_Description of the task_: The word "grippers" marks the lines to find; copy every such line from the data below.

_Given material_:

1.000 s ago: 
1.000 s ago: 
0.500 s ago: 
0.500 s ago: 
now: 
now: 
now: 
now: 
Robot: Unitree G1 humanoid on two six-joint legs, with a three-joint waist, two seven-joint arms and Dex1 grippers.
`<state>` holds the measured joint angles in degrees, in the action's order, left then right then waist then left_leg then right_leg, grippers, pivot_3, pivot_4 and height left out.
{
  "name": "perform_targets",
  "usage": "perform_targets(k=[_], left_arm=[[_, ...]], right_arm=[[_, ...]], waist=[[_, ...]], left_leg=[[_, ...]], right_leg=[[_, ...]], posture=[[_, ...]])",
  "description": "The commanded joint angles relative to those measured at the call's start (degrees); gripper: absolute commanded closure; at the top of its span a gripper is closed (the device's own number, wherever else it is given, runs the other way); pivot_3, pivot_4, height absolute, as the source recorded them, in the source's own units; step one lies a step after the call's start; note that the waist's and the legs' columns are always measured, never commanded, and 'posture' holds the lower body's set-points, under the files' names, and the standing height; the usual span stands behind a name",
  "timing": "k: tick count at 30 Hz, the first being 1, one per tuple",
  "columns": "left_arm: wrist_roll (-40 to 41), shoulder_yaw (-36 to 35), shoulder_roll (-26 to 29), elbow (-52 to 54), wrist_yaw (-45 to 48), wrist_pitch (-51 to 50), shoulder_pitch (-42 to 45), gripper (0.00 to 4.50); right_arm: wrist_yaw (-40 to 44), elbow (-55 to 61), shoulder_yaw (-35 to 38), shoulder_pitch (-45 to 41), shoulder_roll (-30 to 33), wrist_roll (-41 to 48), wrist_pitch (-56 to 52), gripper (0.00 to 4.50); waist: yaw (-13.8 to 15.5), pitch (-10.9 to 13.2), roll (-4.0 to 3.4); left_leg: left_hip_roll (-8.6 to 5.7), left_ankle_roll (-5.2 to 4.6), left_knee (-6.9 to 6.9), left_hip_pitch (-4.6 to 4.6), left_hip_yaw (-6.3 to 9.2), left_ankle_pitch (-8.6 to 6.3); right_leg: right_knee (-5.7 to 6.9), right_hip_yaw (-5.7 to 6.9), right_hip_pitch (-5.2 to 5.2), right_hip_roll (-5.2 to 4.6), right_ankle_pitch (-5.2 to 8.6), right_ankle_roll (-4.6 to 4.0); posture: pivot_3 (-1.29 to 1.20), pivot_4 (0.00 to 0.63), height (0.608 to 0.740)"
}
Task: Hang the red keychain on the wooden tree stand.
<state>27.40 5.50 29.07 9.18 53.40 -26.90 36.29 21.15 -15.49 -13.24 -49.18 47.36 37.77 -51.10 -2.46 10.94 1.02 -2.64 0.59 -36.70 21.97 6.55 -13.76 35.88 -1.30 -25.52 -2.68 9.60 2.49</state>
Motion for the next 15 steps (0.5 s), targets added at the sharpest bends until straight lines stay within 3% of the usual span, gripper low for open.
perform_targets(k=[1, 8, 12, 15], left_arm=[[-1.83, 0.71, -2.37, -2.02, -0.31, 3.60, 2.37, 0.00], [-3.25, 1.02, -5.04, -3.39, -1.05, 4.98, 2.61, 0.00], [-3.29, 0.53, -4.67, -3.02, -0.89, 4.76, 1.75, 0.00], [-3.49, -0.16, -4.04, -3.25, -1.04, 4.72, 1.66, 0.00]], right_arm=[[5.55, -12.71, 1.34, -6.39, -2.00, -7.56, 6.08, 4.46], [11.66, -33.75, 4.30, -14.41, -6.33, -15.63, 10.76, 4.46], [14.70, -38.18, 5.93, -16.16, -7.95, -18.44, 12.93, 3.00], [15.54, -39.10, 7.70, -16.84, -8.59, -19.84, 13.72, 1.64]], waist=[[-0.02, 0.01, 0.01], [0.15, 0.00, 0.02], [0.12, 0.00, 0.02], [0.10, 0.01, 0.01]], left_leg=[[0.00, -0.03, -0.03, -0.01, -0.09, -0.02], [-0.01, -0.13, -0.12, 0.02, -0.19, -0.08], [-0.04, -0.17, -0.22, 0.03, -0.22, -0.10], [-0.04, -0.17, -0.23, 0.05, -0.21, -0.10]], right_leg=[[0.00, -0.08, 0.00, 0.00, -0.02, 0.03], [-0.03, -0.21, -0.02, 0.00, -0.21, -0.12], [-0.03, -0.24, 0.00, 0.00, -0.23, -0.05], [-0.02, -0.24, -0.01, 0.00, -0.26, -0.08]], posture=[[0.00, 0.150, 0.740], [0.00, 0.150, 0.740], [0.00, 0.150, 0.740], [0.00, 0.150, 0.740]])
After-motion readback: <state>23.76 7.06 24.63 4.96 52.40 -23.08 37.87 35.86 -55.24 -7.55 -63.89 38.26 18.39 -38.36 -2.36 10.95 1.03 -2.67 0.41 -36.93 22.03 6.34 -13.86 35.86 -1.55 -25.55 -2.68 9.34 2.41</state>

_Response to this task_:
Robot: Unitree G1 humanoid on two six-joint legs, with a three-joint waist, two seven-joint arms and Dex1 grippers.
`<state>` holds the measured joint angles in degrees, in the action's order, left then right then waist then left_leg then right_leg, grippers, pivot_3, pivot_4 and height left out.

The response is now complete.